Task description: Exercise in exact copying: restate word for word only the lines below from the one containing "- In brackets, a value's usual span" through the one containing "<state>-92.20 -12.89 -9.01", omitting any pictures.

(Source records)
►

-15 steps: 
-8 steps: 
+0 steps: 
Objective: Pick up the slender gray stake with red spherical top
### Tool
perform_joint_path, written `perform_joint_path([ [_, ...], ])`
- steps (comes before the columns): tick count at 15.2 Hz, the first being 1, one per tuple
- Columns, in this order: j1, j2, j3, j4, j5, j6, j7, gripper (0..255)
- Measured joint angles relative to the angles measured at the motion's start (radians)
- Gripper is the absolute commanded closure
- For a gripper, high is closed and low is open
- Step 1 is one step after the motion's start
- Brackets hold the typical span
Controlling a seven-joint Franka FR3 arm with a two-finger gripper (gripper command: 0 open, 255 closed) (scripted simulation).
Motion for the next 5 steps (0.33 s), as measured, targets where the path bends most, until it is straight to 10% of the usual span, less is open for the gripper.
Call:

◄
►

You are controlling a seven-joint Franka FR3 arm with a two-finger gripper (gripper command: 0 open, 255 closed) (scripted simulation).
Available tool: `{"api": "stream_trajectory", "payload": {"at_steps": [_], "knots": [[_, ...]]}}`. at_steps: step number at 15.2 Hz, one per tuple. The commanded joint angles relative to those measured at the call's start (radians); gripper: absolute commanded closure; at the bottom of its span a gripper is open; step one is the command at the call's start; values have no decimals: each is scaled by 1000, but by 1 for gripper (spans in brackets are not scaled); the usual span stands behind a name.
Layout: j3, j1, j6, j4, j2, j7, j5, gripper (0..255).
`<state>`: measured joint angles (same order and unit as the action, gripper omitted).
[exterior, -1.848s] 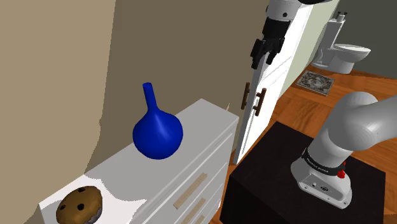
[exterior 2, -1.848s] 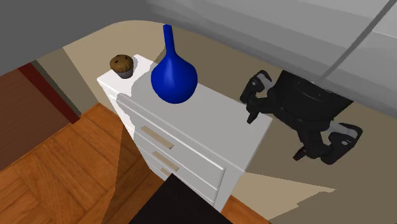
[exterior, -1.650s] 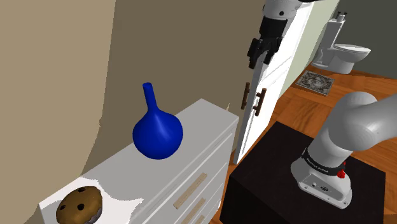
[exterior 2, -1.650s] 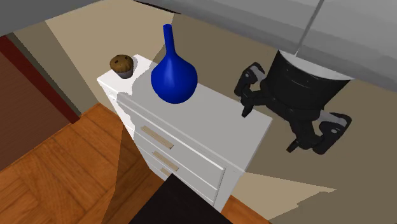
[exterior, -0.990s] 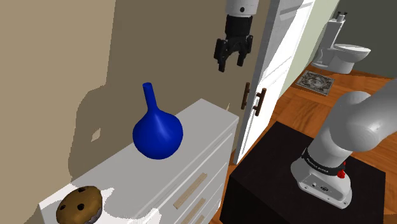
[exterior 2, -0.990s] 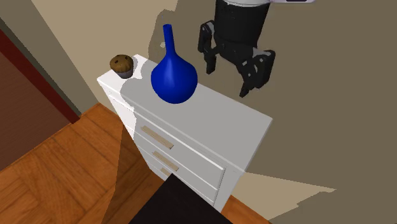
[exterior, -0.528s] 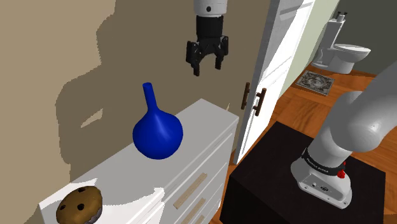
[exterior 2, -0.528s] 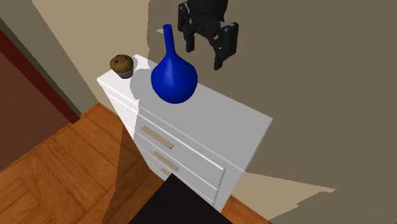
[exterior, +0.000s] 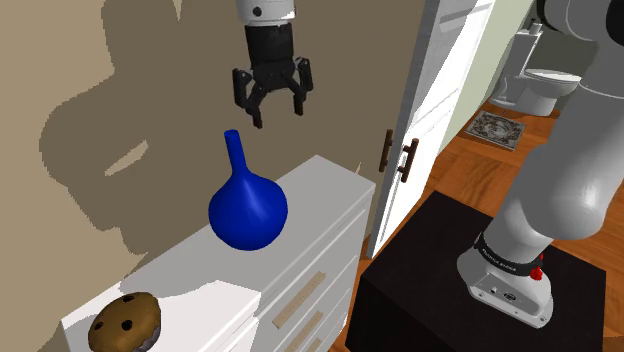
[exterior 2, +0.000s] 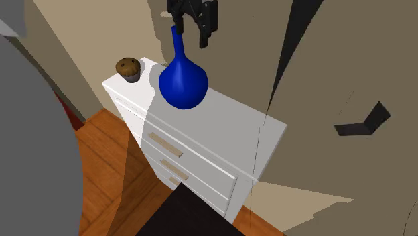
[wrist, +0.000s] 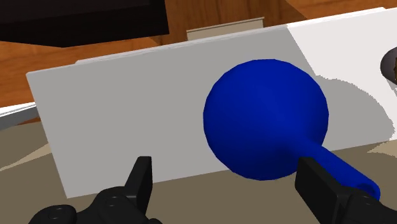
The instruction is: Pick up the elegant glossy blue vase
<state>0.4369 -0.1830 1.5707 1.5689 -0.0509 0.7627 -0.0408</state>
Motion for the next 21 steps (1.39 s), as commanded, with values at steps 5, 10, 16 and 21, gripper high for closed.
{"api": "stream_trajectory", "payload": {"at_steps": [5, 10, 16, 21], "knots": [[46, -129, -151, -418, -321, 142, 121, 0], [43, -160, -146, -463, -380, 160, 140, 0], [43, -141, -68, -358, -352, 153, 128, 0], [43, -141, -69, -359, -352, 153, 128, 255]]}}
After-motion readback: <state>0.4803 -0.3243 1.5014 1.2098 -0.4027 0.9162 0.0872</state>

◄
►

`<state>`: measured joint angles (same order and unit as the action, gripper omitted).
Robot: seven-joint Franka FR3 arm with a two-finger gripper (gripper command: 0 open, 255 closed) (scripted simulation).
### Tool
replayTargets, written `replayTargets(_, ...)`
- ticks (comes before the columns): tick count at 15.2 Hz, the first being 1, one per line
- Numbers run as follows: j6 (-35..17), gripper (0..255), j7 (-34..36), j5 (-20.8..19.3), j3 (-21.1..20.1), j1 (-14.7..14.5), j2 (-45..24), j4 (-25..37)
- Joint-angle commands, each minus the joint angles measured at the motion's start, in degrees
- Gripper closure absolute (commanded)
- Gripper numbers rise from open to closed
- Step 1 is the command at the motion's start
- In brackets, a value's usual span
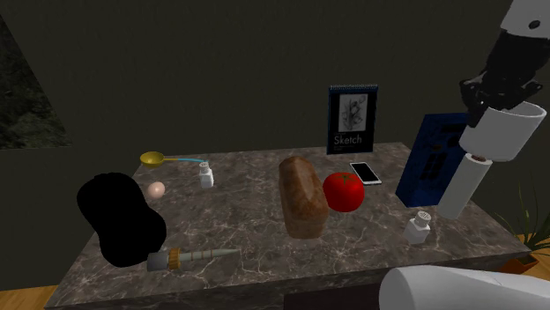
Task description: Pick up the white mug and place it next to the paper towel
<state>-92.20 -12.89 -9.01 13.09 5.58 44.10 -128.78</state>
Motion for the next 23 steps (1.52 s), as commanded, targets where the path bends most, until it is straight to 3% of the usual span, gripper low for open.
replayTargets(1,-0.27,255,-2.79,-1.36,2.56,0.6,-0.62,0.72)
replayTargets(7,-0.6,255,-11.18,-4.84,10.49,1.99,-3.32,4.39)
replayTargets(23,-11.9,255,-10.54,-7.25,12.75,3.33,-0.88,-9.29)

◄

Completed exercise:
- In brackets, a value's usual span
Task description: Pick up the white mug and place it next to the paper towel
<state>-92.20 -12.89 -9.01 13.09 5.58 44.10 -128.78</state>

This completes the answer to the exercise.